Print the data that follows exactly, leaving nothing out.

| Information shown |
========

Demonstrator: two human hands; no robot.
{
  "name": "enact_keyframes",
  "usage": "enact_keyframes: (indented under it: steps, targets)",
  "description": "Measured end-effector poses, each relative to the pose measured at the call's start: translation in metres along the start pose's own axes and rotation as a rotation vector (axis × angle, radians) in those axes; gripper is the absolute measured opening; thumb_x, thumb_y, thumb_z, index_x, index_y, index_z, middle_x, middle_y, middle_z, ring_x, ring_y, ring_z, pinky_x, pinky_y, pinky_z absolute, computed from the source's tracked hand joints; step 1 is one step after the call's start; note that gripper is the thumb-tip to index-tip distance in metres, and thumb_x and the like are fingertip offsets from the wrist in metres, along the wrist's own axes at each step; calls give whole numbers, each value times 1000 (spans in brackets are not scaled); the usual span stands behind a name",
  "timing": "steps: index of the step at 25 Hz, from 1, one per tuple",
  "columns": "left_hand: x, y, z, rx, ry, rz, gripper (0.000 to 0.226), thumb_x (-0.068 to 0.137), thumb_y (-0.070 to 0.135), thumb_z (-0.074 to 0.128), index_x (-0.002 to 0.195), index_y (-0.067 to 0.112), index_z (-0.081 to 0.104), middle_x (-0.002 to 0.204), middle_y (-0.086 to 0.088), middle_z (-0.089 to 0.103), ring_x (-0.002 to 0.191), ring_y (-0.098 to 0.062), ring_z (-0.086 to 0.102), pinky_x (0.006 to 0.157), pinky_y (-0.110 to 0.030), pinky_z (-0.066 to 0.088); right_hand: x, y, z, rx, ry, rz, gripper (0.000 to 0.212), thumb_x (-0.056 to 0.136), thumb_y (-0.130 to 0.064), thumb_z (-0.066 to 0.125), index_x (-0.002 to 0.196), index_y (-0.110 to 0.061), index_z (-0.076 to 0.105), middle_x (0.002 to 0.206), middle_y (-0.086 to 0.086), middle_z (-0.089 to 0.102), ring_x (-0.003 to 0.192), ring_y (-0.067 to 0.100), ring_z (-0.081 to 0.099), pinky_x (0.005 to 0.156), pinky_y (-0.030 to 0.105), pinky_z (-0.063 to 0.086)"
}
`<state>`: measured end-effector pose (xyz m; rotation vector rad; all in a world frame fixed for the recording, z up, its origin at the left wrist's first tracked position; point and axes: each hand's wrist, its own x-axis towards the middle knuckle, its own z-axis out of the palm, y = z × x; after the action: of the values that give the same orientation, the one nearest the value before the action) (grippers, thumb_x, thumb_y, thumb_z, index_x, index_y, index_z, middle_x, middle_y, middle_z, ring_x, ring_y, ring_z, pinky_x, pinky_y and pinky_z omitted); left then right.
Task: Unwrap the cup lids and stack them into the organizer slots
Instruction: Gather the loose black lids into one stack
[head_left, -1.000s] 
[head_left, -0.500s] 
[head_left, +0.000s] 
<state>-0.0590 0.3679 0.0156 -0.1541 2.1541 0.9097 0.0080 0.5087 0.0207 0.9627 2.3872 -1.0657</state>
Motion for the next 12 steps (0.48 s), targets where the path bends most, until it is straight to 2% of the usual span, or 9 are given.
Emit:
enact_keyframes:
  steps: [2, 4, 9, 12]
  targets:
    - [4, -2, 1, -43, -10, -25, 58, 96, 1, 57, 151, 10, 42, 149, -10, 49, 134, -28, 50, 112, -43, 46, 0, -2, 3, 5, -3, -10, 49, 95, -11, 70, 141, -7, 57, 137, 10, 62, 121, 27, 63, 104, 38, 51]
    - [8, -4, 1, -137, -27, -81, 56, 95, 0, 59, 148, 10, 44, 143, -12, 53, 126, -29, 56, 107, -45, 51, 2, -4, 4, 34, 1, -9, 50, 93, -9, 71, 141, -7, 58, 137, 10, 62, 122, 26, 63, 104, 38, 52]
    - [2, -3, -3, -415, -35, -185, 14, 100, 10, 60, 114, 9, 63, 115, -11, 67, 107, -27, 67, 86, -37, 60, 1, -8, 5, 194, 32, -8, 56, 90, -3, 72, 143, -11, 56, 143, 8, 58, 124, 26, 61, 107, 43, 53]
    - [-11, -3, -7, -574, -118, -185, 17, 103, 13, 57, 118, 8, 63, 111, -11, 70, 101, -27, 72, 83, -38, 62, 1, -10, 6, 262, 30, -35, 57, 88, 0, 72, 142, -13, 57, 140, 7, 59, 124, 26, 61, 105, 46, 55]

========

| Answer to the exercise |
Demonstrator: two human hands; no robot.
{
  "name": "enact_keyframes",
  "usage": "enact_keyframes: (indented under it: steps, targets)",
  "description": "Measured end-effector poses, each relative to the pose measured at the call's start: translation in metres along the start pose's own axes and rotation as a rotation vector (axis × angle, radians) in those axes; gripper is the absolute measured opening; thumb_x, thumb_y, thumb_z, index_x, index_y, index_z, middle_x, middle_y, middle_z, ring_x, ring_y, ring_z, pinky_x, pinky_y, pinky_z absolute, computed from the source's tracked hand joints; step 1 is one step after the call's start; note that gripper is the thumb-tip to index-tip distance in metres, and thumb_x and the like are fingertip offsets from the wrist in metres, along the wrist's own axes at each step; calls give whole numbers, each value times 1000 (spans in brackets are not scaled); the usual span stands behind a name",
  "timing": "steps: index of the step at 25 Hz, from 1, one per tuple",
  "columns": "left_hand: x, y, z, rx, ry, rz, gripper (0.000 to 0.226), thumb_x (-0.068 to 0.137), thumb_y (-0.070 to 0.135), thumb_z (-0.074 to 0.128), index_x (-0.002 to 0.195), index_y (-0.067 to 0.112), index_z (-0.081 to 0.104), middle_x (-0.002 to 0.204), middle_y (-0.086 to 0.088), middle_z (-0.089 to 0.103), ring_x (-0.002 to 0.191), ring_y (-0.098 to 0.062), ring_z (-0.086 to 0.102), pinky_x (0.006 to 0.157), pinky_y (-0.110 to 0.030), pinky_z (-0.066 to 0.088); right_hand: x, y, z, rx, ry, rz, gripper (0.000 to 0.212), thumb_x (-0.056 to 0.136), thumb_y (-0.130 to 0.064), thumb_z (-0.066 to 0.125), index_x (-0.002 to 0.196), index_y (-0.110 to 0.061), index_z (-0.076 to 0.105), middle_x (0.002 to 0.206), middle_y (-0.086 to 0.086), middle_z (-0.089 to 0.102), ring_x (-0.003 to 0.192), ring_y (-0.067 to 0.100), ring_z (-0.081 to 0.099), pinky_x (0.005 to 0.156), pinky_y (-0.030 to 0.105), pinky_z (-0.063 to 0.086)"
}
`<state>`: measured end-effector pose (xyz m; rotation vector rad; all in a world frame fixed for the recording, z up, its origin at the left wrist's first tracked position; point and axes: each hand's wrist, its own x-axis towards the middle knuckle, its own z-axis out of the palm, y = z × x; after the action: of the values that give the same orientation, the one nearest the value before the action) (grippers, thumb_x, thumb_y, thumb_z, index_x, index_y, index_z, middle_x, middle_y, middle_z, ring_x, ring_y, ring_z, pinky_x, pinky_y and pinky_z omitted); left then right.
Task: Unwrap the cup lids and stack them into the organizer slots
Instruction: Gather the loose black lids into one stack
[head_left, -1.000s] 
[head_left, -0.500s] 
[head_left, +0.000s] 
<state>-0.0590 0.3679 0.0156 -0.1541 2.1541 0.9097 0.0080 0.5087 0.0207 0.9627 2.3872 -1.0657</state>
Motion for the next 12 steps (0.48 s), targets where the path bends most, until it is straight to 2% of the usual span, or 9 are given.
Emit:
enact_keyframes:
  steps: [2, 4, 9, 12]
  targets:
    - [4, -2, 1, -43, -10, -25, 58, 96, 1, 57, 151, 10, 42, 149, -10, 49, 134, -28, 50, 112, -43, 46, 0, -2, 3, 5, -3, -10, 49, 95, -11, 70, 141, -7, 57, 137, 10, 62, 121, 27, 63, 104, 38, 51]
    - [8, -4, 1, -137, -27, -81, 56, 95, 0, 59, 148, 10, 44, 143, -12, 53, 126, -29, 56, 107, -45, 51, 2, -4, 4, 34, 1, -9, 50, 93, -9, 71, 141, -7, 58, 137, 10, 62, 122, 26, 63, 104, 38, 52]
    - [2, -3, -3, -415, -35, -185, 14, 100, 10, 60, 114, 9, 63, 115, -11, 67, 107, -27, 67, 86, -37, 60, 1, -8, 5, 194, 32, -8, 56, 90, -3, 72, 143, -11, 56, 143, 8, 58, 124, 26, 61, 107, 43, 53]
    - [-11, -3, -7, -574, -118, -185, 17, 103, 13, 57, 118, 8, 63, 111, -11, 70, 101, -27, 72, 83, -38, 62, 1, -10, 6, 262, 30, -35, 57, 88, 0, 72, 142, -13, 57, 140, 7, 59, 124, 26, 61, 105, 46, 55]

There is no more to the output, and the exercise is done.